YOUR INSTRUCTIONS:
Could you return every line of the material that contains the word "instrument"?

SUPPLIED INFORMATION:

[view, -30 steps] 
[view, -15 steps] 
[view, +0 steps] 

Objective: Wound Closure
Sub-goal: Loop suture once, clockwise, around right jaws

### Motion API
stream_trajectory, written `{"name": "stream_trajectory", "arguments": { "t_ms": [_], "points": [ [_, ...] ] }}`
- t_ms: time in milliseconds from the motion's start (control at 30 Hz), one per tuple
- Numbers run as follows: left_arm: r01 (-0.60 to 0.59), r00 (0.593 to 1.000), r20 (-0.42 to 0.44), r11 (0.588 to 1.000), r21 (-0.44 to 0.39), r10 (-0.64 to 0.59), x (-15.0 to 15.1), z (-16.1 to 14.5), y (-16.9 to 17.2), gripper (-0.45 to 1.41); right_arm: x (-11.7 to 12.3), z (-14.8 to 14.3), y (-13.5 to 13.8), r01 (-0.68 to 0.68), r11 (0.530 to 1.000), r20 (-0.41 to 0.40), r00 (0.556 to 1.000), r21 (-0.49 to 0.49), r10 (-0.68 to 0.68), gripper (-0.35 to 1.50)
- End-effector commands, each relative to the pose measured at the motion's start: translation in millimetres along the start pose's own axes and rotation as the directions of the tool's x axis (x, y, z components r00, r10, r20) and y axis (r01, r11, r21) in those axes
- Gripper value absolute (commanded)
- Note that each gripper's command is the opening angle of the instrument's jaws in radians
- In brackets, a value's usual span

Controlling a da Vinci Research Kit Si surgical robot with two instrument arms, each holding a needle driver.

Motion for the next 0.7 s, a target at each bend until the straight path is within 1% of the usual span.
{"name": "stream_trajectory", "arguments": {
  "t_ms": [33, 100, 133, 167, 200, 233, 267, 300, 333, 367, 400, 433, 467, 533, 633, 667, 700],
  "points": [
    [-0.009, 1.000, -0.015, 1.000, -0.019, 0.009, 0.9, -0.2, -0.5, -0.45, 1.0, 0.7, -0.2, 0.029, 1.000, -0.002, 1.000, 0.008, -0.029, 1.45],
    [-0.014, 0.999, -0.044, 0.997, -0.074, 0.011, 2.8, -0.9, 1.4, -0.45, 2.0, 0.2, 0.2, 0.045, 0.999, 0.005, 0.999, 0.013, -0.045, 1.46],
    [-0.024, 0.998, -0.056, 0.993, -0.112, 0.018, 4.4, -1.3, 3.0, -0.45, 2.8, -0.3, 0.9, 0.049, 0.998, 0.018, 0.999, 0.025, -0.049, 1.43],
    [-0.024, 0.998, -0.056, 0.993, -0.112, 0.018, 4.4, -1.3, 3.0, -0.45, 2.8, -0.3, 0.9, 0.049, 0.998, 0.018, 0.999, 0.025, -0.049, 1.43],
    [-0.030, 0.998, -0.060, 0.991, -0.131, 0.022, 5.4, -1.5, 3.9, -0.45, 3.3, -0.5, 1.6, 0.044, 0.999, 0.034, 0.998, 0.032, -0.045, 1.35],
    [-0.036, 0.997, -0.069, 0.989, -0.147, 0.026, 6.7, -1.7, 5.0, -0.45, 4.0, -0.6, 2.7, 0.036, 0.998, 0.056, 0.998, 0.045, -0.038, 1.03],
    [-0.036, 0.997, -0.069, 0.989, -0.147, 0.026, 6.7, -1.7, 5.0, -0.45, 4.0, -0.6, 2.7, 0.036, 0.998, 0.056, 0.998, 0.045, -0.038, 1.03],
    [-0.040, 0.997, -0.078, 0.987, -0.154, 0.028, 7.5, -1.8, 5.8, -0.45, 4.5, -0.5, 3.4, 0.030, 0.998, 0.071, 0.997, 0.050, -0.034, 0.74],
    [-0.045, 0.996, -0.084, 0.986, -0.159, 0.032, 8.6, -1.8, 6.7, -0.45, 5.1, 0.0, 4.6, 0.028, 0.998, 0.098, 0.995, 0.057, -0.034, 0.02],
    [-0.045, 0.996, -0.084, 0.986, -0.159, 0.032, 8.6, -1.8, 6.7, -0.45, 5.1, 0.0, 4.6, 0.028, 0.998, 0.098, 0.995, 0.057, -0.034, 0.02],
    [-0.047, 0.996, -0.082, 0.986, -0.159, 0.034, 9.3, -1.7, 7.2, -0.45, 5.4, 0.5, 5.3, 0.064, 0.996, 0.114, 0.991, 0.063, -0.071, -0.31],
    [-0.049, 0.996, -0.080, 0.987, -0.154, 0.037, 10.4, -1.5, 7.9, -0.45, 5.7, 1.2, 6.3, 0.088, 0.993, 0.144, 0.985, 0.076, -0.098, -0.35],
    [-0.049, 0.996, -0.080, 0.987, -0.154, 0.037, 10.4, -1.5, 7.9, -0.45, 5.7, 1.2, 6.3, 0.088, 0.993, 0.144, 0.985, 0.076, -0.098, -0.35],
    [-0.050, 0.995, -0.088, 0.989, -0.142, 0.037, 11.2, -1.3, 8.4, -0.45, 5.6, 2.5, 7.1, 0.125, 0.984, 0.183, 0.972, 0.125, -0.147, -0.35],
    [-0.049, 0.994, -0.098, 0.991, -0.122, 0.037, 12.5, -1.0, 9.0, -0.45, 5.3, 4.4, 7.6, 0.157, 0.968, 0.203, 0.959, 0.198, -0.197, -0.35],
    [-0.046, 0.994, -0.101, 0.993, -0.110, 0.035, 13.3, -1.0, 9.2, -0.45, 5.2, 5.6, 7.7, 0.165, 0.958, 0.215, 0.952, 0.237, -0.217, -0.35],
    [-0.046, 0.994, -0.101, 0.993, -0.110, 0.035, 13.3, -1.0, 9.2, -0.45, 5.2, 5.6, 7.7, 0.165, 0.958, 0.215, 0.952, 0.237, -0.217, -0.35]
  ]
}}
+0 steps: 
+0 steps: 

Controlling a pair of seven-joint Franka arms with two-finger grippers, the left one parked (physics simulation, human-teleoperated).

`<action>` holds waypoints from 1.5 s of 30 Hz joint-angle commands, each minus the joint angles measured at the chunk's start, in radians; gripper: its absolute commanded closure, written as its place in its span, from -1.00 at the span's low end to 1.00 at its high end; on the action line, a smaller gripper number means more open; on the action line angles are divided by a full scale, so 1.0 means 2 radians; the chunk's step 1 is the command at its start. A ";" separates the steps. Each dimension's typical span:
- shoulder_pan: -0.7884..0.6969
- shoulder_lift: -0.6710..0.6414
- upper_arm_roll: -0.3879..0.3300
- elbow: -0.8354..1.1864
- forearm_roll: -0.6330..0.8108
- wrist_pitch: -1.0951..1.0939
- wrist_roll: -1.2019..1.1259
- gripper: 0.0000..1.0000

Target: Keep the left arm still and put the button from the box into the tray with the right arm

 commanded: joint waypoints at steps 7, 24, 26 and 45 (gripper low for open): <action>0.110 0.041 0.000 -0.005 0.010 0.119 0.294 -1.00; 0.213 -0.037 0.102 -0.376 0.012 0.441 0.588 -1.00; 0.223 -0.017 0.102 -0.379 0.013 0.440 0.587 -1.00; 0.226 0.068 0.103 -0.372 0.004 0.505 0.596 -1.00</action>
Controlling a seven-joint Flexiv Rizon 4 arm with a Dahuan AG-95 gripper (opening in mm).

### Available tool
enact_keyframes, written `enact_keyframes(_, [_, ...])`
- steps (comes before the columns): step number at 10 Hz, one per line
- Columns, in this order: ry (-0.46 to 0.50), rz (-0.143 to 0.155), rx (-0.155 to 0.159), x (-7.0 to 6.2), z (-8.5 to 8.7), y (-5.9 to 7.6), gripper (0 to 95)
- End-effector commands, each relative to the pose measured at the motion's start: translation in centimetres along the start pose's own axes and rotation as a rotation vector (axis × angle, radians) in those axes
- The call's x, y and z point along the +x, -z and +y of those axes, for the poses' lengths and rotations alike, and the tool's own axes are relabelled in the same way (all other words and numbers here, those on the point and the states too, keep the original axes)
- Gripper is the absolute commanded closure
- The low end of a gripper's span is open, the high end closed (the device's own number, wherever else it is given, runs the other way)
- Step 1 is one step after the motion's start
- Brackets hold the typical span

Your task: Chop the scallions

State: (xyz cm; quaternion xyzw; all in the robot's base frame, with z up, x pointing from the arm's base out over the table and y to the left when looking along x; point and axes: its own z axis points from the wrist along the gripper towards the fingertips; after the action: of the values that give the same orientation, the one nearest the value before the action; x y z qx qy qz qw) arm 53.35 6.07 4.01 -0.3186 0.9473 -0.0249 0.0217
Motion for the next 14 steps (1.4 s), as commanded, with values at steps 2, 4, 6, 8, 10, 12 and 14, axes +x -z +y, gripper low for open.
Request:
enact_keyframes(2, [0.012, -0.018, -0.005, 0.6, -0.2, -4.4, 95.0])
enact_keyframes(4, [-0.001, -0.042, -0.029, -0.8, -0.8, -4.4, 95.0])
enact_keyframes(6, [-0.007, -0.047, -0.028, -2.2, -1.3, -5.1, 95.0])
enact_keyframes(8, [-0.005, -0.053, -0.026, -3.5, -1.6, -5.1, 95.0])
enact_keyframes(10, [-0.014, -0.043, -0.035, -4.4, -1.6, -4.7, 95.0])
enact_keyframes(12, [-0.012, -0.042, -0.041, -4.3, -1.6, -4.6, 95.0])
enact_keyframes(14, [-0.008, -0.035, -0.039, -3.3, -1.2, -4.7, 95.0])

EXERCISE RESULT:
- Note that each gripper's command is the opening angle of the instrument's jaws in radians
Controlling a da Vinci Research Kit Si surgical robot with two instrument arms, each holding a needle driver.

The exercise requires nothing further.